Exercise instructions - From the records below, transcribe only the lines running from the one with "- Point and" through the one with "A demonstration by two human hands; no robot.". Keep both of those end lines.

Extracted data -
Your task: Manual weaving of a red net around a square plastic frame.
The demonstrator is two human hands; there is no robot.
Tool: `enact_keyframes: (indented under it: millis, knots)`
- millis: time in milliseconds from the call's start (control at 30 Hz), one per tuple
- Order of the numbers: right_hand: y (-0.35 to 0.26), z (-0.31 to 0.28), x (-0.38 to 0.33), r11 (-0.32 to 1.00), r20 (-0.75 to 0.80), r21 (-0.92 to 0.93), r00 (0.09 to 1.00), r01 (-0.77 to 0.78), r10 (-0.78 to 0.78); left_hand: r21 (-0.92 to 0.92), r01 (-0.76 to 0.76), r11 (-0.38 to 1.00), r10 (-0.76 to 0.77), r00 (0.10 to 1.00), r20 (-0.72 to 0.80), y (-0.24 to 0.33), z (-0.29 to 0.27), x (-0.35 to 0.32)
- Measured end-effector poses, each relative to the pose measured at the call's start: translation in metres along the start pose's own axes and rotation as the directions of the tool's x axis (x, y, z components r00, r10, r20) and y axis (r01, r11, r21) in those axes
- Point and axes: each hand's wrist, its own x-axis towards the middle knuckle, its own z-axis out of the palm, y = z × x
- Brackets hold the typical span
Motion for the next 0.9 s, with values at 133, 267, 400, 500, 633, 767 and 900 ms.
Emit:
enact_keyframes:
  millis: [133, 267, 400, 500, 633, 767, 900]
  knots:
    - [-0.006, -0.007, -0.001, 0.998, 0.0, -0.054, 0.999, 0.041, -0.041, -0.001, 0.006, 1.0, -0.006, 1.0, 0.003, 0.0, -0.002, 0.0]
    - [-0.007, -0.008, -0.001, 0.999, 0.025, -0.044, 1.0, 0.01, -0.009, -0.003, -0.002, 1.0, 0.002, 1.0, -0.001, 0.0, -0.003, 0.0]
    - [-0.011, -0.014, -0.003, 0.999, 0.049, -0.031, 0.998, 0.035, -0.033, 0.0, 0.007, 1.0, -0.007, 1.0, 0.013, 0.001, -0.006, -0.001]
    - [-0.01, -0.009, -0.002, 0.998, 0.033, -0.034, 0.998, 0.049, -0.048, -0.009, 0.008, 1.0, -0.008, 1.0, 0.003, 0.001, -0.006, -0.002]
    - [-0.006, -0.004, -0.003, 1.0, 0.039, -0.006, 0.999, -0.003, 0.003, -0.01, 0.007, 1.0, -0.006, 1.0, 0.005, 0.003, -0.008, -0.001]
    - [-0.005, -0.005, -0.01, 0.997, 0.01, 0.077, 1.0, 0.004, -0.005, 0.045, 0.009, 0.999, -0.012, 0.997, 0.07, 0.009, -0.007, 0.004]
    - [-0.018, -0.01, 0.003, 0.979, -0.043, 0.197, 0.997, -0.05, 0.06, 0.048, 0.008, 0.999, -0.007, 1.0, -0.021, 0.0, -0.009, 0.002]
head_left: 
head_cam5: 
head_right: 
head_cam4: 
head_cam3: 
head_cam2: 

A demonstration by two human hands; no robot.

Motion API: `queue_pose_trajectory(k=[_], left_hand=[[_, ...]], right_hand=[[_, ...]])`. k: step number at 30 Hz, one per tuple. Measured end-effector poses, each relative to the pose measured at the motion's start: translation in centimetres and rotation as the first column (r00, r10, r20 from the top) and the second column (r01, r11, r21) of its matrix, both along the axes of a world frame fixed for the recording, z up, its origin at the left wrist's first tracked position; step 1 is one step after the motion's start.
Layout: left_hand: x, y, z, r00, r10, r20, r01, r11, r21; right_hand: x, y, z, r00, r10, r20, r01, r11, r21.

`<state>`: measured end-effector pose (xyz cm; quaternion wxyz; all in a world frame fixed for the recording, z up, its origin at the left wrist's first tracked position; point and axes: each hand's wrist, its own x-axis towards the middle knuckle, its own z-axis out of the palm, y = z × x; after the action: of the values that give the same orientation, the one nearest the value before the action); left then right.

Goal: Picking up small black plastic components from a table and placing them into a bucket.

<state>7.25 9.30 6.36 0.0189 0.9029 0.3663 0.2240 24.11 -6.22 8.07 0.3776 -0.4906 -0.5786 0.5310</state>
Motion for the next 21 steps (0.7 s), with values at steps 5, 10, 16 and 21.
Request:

Task output -
- Point and axes: each hand's wrist, its own x-axis towards the middle knuckle, its own z-axis out of the palm, y = z × x
- Brackets hold the typical span
Motion for the next 0.9 s, with values at 133, 267, 400, 500, 633, 767 and 900 ms.
Emit:
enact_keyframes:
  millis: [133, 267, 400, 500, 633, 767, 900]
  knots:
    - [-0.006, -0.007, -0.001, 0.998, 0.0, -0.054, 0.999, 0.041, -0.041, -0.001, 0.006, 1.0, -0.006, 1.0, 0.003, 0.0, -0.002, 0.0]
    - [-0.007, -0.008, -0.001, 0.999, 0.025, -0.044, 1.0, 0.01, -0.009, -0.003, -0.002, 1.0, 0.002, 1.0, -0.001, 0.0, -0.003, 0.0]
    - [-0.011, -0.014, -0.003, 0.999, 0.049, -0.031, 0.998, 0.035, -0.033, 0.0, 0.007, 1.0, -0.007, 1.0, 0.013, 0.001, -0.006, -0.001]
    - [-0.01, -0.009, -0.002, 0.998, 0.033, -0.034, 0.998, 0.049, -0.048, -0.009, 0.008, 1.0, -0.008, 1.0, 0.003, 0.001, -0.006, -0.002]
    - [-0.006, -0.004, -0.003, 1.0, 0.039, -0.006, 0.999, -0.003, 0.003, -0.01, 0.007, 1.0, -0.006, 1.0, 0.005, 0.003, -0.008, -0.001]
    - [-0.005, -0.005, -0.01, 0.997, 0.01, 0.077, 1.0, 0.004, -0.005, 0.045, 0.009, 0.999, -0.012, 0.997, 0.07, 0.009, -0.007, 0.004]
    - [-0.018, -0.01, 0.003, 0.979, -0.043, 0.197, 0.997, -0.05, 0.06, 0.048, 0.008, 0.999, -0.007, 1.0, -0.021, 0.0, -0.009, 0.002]
head_left: 
head_cam5: 
head_right: 
head_cam4: 
head_cam3: 
head_cam2: 

A demonstration by two human hands; no robot.

The output is finished.